David must think I have gone stir fry mad, but our friend Mary told us about the Thai market up the street and I have gone a little overboard buying all kinds of exotic ingredients. I suspect my current good read about the Silk Road has been part of the inspiration. Yes, I am on a Eurasia kick.
I promised David I will cook other things, but I generally dislike vegetables, and stir-fried veggies are very good.
Before I married David, I made all kinds of ‘foreign’ dishes (some of my pals were also a gourmand, and I was trying to keep up) but he is a meat and potato kind of guy. After years of working outside the home, too many take-out meals, and tossing a roast in the oven on Sundays, I am trying to recover atrophied skills.
My interest in foreign dishes began years ago with homemade Tex-Mex Chili, and other Mexican dishes (one of my girl friends from Chicago was Mexican origin and her mother showed me how to make tortillas before they were sold in American supermarkets); homemade pizzas, and Italian dishes like lasagna most of us think of today as “American”; and various Latin American dishes like Argentine empanadas I learned how to make from a classmate.
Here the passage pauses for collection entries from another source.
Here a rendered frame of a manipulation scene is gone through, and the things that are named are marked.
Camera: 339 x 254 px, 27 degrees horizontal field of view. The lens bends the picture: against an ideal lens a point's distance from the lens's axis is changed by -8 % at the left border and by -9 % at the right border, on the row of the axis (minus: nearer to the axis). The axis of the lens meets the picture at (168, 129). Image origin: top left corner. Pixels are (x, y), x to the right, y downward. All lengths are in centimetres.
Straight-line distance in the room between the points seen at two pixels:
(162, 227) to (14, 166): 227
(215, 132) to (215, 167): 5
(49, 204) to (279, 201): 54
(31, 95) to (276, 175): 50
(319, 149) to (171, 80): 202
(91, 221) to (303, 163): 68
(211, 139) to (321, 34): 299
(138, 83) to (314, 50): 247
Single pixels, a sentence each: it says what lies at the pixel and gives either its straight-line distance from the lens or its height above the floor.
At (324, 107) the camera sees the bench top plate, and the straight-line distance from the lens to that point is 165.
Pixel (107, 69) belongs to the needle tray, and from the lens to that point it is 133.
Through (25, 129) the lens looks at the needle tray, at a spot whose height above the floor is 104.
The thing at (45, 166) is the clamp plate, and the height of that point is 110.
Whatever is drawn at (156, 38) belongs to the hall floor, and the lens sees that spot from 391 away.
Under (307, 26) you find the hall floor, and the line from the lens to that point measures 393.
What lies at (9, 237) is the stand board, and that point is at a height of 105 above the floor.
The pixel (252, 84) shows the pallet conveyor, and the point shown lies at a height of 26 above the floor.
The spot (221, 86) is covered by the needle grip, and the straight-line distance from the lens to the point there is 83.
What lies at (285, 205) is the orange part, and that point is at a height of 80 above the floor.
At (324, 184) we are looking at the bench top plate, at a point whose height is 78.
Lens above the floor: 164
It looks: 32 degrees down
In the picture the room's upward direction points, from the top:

Over time, I attended several local folk festivals on the Mall and became interested in Greek cuisine. I learned how to cook Baklava and Spanakopita. I am crazy about pomegranate seeds (I blame Persephone).
In the mid-sixties, we moved to Hawaii and I learned how to make Portuguese Sweet Bread and malasadas. My various Jewish friends like Frank taught me how to make some of their dishes. I love potato latkes (my mom used to make them). Portuguese sweet bread and Challah bread are very much alike and I am sure there is a historical connection.
I bought many cookbooks over the years, and many of them probably ended up in Mage’s Thrift Shop. Today I watch cooking shows. And, I just ordered 3 more books on Chinese cooking. Lately, I have begun to learn more about Asian dishes, thanks to friends in the blogosphere like Kay’s Musings.
I am so happy David has decided to enjoy Asian food. I have dragged him to Chinese, Vietnamese, Thai, Indian and other local restaurants and he is finally persuaded this food is almost as good as roast beef and potatoes…as long as it’s rice pudding or shrimp fried rice…his new favorites). Today’s dish…a seafood medly with mixed vegetables over brown rice I got from the Weight Watchers site.